What the task asks
Where the records below have a line with "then", that line is to be copied.
[Given records Boundary: Start]
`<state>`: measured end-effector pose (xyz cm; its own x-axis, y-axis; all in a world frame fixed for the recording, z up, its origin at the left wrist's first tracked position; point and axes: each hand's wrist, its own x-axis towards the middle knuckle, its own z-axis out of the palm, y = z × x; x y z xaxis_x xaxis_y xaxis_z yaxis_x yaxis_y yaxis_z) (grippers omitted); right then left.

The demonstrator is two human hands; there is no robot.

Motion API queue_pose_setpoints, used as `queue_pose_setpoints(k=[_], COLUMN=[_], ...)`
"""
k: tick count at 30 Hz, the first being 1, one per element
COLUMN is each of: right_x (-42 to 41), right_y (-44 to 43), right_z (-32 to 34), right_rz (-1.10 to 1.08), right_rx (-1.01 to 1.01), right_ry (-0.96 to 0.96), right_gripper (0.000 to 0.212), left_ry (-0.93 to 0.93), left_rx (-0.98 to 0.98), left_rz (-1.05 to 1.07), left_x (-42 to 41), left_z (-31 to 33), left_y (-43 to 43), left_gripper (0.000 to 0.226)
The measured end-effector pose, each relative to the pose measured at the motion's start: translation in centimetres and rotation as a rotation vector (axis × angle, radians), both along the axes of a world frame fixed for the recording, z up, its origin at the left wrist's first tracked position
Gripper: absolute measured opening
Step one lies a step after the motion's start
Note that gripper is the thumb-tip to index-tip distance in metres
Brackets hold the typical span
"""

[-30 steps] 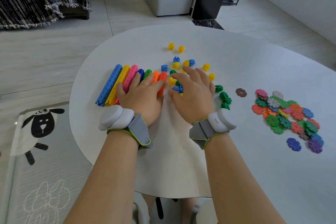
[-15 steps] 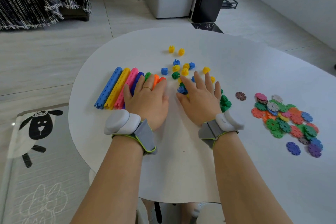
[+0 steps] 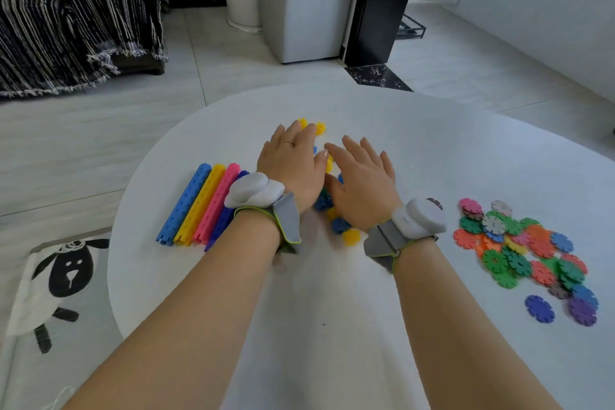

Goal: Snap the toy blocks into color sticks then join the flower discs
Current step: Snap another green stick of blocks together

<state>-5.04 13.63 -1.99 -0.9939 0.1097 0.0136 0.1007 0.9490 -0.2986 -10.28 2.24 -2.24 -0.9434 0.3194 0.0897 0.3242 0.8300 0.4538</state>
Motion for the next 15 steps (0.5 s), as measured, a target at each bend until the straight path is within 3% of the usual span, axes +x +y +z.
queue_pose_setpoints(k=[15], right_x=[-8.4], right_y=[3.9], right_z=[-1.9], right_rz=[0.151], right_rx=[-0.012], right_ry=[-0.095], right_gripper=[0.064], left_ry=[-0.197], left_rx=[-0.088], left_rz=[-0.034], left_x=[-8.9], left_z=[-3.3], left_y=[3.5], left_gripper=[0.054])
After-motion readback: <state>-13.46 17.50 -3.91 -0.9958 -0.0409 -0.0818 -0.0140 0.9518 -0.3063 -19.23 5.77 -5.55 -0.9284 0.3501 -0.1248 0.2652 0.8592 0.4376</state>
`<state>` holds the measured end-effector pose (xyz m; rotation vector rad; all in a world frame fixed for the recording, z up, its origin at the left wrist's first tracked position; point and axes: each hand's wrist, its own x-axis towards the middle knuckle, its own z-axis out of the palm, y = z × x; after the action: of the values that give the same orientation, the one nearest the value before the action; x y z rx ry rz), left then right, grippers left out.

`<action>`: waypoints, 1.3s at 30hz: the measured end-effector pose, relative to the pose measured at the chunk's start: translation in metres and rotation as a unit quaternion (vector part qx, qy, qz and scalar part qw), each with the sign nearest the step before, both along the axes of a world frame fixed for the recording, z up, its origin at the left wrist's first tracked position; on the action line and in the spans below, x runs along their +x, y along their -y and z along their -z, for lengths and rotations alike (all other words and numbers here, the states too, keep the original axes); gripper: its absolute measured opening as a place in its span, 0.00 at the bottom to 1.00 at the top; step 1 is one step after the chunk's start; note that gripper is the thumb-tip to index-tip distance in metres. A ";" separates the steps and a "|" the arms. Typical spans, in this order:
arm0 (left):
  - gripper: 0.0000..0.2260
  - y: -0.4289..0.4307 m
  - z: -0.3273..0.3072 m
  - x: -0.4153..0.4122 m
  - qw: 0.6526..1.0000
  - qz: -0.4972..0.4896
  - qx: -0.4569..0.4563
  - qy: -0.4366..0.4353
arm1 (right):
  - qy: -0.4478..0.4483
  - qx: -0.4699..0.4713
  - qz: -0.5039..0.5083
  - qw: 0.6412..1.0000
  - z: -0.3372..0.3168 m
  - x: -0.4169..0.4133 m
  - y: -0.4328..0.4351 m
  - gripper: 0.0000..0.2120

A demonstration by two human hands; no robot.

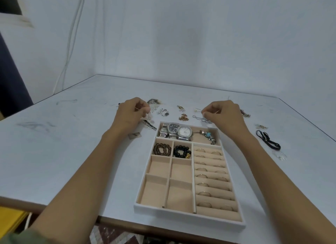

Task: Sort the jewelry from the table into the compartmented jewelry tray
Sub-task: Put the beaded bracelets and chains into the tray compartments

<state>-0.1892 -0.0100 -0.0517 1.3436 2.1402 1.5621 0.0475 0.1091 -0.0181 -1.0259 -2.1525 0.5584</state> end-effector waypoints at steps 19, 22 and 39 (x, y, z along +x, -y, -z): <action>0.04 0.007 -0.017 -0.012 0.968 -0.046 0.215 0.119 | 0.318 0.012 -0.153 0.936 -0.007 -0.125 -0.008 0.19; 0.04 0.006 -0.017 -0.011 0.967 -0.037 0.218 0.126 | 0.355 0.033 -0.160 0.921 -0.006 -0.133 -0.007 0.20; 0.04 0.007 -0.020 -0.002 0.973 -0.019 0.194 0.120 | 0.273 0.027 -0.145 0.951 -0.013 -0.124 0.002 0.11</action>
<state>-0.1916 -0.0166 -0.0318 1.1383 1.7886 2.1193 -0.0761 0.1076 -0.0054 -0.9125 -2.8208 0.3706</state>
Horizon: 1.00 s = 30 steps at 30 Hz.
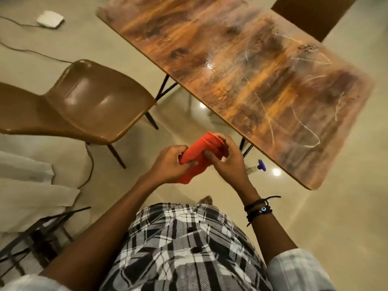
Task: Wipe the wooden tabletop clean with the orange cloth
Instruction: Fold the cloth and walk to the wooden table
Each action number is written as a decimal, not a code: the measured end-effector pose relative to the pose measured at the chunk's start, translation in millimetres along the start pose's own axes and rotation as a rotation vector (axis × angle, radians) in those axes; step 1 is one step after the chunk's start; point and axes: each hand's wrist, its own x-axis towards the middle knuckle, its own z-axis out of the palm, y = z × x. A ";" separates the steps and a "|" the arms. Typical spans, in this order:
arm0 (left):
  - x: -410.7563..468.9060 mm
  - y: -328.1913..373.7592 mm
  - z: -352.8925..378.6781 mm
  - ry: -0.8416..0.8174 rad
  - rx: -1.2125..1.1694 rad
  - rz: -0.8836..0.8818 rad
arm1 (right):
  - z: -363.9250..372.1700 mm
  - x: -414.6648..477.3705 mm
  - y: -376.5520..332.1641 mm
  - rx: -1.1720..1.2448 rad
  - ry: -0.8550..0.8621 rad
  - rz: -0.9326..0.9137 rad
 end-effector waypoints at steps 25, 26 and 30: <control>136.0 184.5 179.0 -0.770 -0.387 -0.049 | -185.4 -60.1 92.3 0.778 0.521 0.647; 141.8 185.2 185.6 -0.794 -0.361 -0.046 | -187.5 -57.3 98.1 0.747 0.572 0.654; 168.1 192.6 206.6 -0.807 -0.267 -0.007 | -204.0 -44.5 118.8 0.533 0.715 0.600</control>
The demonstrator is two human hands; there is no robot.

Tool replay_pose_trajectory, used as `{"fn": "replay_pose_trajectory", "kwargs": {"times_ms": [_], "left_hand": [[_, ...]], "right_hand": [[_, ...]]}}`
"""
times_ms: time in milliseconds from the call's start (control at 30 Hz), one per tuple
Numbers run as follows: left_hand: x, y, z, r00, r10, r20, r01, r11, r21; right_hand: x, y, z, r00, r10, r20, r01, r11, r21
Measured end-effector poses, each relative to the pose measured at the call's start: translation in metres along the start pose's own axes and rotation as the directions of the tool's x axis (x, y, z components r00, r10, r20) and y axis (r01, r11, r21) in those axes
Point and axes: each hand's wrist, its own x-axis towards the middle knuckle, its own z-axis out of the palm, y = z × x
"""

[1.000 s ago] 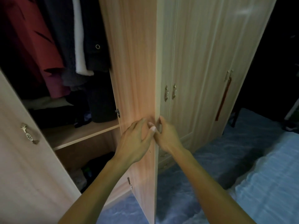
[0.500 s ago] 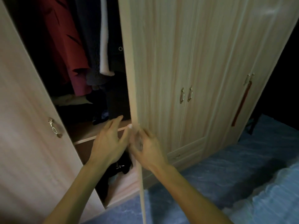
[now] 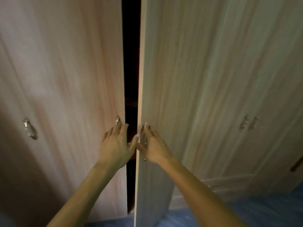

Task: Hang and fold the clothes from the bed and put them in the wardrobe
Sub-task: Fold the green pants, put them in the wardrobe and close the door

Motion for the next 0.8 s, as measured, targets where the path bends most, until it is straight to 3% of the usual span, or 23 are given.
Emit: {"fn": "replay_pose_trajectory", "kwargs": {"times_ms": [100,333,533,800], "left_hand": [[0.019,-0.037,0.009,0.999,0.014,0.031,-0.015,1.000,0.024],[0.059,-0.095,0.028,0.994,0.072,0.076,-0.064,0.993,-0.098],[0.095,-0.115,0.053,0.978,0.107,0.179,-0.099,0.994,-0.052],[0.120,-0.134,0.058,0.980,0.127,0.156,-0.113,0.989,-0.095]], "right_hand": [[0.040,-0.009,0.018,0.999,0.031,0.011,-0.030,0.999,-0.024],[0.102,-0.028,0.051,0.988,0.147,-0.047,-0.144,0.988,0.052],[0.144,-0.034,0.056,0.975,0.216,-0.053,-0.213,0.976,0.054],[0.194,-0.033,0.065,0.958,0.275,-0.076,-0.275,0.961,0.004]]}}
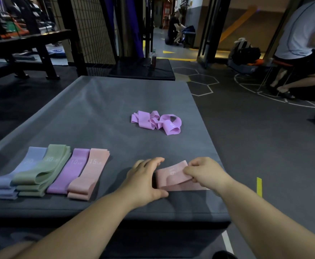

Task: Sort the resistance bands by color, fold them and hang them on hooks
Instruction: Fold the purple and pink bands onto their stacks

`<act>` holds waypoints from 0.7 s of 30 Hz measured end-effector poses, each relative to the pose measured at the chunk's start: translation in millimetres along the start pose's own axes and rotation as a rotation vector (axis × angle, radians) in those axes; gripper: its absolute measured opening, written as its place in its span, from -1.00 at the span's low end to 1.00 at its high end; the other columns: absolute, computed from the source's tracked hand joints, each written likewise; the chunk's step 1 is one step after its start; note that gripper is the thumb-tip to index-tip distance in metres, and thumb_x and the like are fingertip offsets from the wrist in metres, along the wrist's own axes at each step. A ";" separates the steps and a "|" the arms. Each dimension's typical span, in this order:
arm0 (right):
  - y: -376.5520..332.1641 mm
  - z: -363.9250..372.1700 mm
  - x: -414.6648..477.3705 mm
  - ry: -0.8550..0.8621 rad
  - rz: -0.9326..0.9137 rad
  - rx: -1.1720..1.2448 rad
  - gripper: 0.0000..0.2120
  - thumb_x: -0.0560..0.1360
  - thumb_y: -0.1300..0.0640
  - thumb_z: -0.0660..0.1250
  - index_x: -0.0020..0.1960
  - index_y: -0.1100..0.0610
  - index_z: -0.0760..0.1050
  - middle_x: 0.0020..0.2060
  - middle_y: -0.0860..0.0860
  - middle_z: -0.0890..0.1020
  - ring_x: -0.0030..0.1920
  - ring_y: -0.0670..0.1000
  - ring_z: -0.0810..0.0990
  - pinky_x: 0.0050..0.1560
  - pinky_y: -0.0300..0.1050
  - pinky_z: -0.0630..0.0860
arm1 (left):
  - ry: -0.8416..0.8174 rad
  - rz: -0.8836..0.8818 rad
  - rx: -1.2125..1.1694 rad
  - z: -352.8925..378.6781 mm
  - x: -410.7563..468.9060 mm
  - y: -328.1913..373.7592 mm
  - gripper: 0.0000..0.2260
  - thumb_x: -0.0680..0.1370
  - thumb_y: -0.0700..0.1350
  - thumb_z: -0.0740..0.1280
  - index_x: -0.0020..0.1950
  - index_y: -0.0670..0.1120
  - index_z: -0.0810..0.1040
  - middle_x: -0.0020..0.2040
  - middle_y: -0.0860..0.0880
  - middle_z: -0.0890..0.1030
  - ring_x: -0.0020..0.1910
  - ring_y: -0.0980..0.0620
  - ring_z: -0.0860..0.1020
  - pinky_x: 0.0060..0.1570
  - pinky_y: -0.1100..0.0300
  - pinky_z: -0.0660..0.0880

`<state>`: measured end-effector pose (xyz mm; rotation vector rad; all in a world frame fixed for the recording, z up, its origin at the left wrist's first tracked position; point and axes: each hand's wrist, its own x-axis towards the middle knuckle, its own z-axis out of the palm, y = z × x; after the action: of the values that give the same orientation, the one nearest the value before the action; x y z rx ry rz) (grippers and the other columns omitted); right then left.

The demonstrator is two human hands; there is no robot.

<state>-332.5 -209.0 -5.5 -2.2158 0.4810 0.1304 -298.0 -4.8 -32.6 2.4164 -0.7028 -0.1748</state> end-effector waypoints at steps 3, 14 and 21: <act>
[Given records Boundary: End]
Problem solution
`<state>`: measured end-effector pose (xyz cm; its own x-axis, y-axis; all in a world frame fixed for the recording, z up, its origin at the left wrist's first tracked position; point and axes: each hand's wrist, its own x-axis towards the middle knuckle, its own z-axis out of the palm, y = z × x; x y z xaxis_x xaxis_y xaxis_z yaxis_x yaxis_y yaxis_z) (grippers omitted); right then left.
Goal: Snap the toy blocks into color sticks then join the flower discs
`<state>` holds the measured end-effector pose (xyz m; rotation vector rad; all in a world frame fixed for the recording, z up, its origin at the left wrist's first tracked position; point and axes: each hand's wrist, its own x-axis towards the middle knuckle, its own z-axis out of the palm, y = z × x; after the action: of the values that give the same orientation, the one nearest the value before the action; x y z rx ry rz), left then right, grippers left out.
`<state>`: measured end-effector pose (xyz mm; rotation vector rad; all in a world frame fixed for the recording, z up, its origin at the left wrist's first tracked position; point and axes: each hand's wrist, its own x-axis towards the middle knuckle, its own z-axis out of the palm, y = z × x; after the action: of the values that give the same orientation, the one nearest the value before the action; x y z rx ry rz) (grippers and the other columns omitted); right then left.

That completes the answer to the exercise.